Purification of the fraction which had molecular weight < 0.65 kDa was carried out by RP-HPLC as presented in Fig. 2a. Following the process of gradient elution over 55 min, fractionation was then performed to separate the sample to obtain seven parts. These seven parts were then assessed for ACE inhibitory activity with an in vitro ACE inhibitory assay in order to determine which of the parts proved most effective. In particular, the ACE inhibitory activity of fractions F1–7 produced IC50 values measured respectively at 171.25, 255.23, 159.14, 167.48, 227.84, 295.47 and 132.87 μg/mL. Of the seven parts, the highest ACE inhibitory activity came from F7, which had a retention time of 36.96 min. This fraction was duly taken to determine the amino acid sequence.
Peptide sequence identification
The amino acid sequence for the ACE inhibitory peptide of the enriched fractions (F7) which is identified by LC-Q-TOF–MS/MS as Lys-Ile-Gly-Ser-Arg-Ser-Arg-Phe-Asp-Val-Thr (KIGSRSRFDVT) which has a molecular weight of 1265.43 Da (Fig. 2b). The NCBI GenBank and UniProt databases (de novo deducing) were used to align the fragment in order to determine the homologous region. The peptide sequence of KIGSRSRFDVT was shown to have 63% (7/11) amino acid sequence similarity to the AFG1-like ATPase (L. edodes), but did not exactly match any other known protein type. Synthesis of the peptide was accomplished through the use of the sequence as indicated for the purified peptide. The synthesized peptide produced an IC50 value for ACE inhibitory activity of 37.14 μM.
Peptide ACE inhibitory properties are governed by the structure, size, composition, sequence, and configuration of the peptide, with certain amino acids having a particularly powerful influence upon ACE inhibitory activity, namely Trp, Tyr, Phe, Pro, and aliphatic amino acids. Chul et al. (2006) performed an analysis of a hydrolysate of Pholiota adipose which used distilled water, and discovered the peptide sequence Gly-Glu-Gly–Gly-Pro which had an IC50 value of 0.25 μM. Meanwhile, Wang, et al. (2017) were able to isolate one peptide from a rice bran source which produced an ACE inhibitory activity IC50 value of 76 mM, with a Mw of 395.0 Da, and an amino acid sequence of Tyr-Ser-Lys. A number of research studies have argued that it is the amino acid sequence of the ACE inhibitor which influences the binding to ACE. It is possible that Phe, Pro, Trp, Tyr, and hydrophobic amino acids affect ACE inhibitory activity. This study notes that when the peptide sequence is isolated from shiitake hydrolysate, the residues are Ile, Phe, and Val, which have previously been shown to influence ACE inhibitory activity. Accordingly, the peptide KIGSRSRFDVT may prove to be a useful bioactive peptide capable of treating hypertension.
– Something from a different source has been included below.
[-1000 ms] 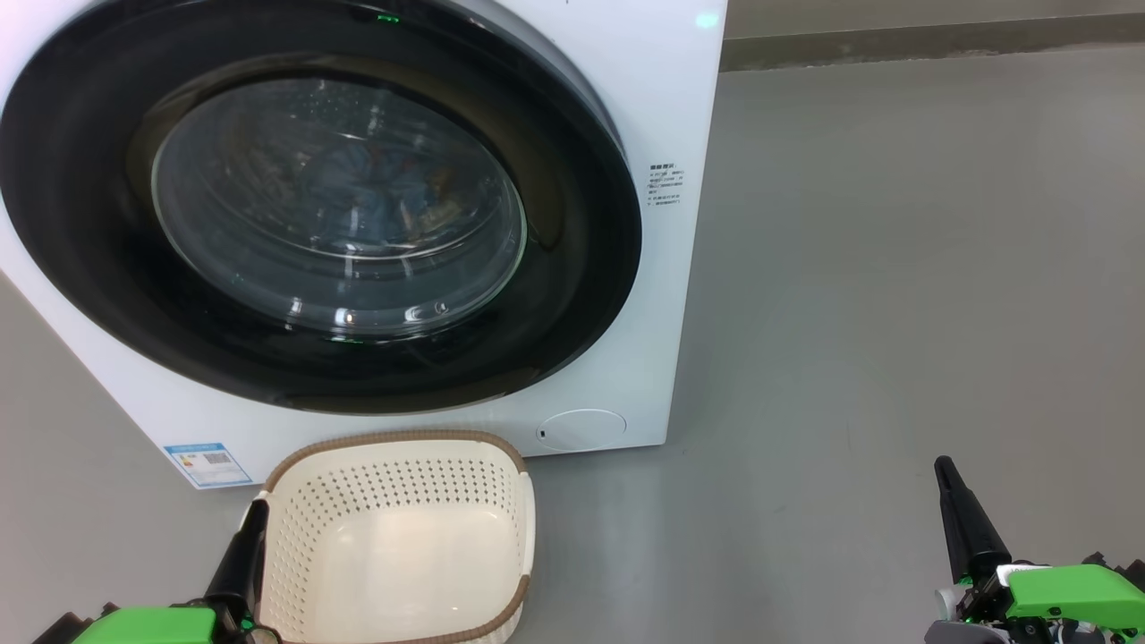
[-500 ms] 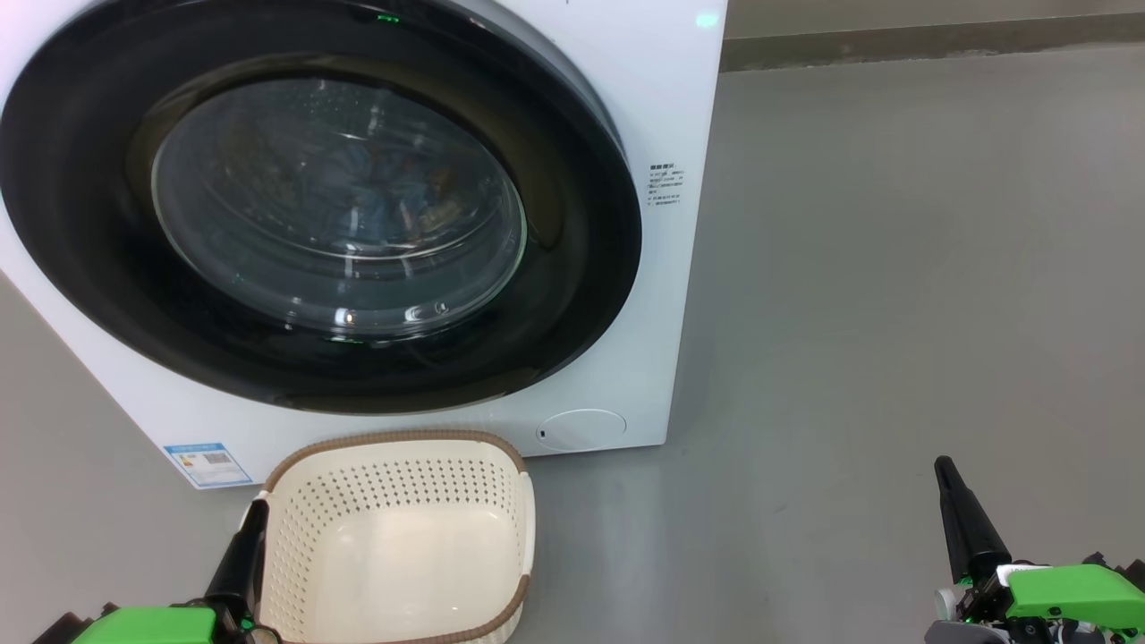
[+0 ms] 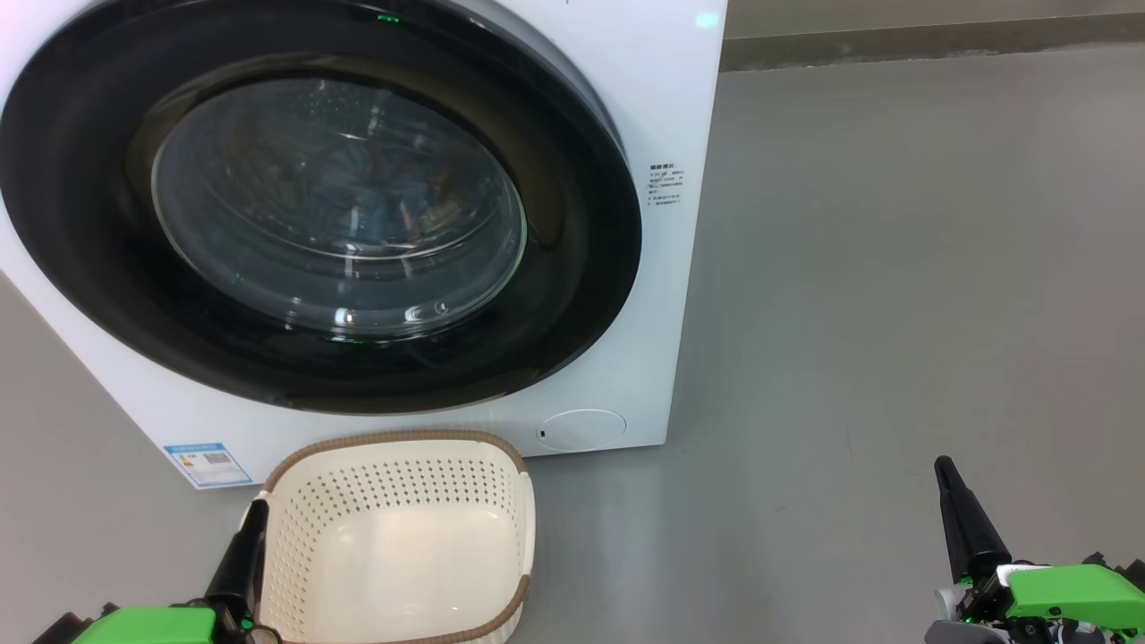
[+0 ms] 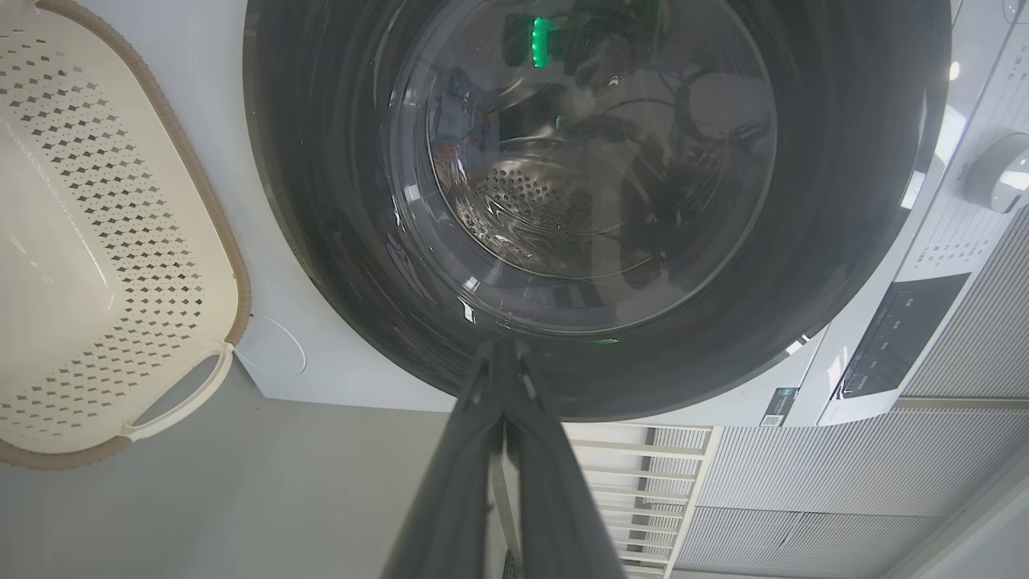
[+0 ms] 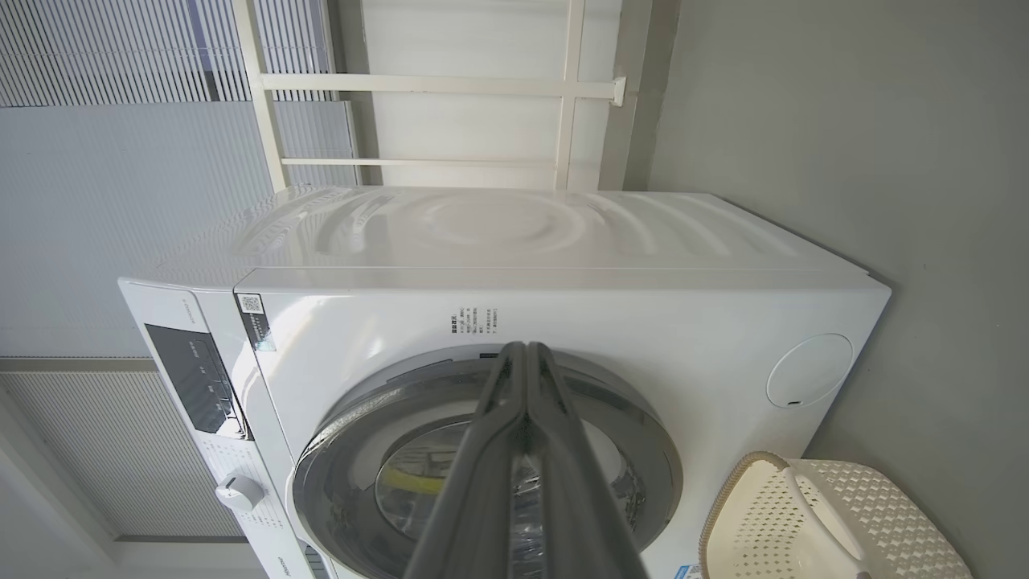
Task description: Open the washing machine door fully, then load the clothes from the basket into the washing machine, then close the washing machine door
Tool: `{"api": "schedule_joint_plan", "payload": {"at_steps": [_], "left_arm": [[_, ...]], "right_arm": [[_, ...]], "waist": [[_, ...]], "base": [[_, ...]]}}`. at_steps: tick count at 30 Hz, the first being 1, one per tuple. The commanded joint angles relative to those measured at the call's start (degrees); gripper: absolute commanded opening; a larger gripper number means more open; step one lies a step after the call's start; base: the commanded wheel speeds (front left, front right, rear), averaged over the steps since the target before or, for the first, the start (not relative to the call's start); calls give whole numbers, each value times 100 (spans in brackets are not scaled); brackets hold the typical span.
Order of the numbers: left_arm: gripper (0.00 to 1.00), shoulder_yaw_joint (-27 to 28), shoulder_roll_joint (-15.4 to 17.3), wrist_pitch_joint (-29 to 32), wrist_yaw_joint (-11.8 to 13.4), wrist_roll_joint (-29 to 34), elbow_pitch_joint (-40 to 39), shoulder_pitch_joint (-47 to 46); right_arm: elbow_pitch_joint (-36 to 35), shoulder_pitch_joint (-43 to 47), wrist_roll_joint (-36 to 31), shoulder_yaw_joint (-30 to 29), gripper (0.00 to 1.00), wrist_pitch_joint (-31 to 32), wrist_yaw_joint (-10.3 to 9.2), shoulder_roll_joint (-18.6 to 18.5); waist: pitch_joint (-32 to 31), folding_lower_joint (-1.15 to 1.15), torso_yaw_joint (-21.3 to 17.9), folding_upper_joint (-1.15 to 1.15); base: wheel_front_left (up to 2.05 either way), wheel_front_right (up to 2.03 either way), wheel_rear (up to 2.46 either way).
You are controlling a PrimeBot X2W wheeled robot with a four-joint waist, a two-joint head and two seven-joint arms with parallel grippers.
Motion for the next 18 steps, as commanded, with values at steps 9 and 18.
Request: {"api": "schedule_joint_plan", "payload": {"at_steps": [9,18], "left_arm": [[0,197,76,37,-15,-47,-122,-255],[0,197,76,37,-15,-47,-122,-255]], "right_arm": [[-175,-236,20,127,0,46,10,-19],[-175,-236,20,127,0,46,10,-19]], "waist": [[0,0,0,0],[0,0,0,0]], "base": [[0,0,0],[0,0,0]]}}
Establishing the kinetic properties of ACE inhibition by KIGSRSRFDVT
Analysis was carried out to better understand ACE inhibition of KIGSRSRFDVT by varying ACE velocity and the HHL substrate concentration while using fixed peptide concentrations. The ACE inhibition pattern is presented in Fig. 2c, d for the purified peptide obtained from the shiitake mushroom hydrolysate when examined through a Lineweaver–Burk plot depicting the differing KIGSRSRFDVT concentrations. From the findings it was apparent that the peptide KIGSRSRFDVT served as a non-competitive inhibitor. KIGSRSRFDVT had a Ki value of 12.9 μM, indicating that any bond between the substrate and ACE would have no influence upon the peptide in terms of its inhibitory activity. The ACE inhibitor derived from shiitake mushrooms is able to bind to the ACE at sites which differ from the active sites at which the substrate can bind. Accordingly, the KIGSRSRFDVT peptide can join with ACE molecules to generate a dead-end complex, and for this it is of no consequence whether or not binding of a substrate molecule has taken place. The peptide causes enzyme inhibition through conformational change, which exerts its influence no matter whether the substrate concentration is high or low.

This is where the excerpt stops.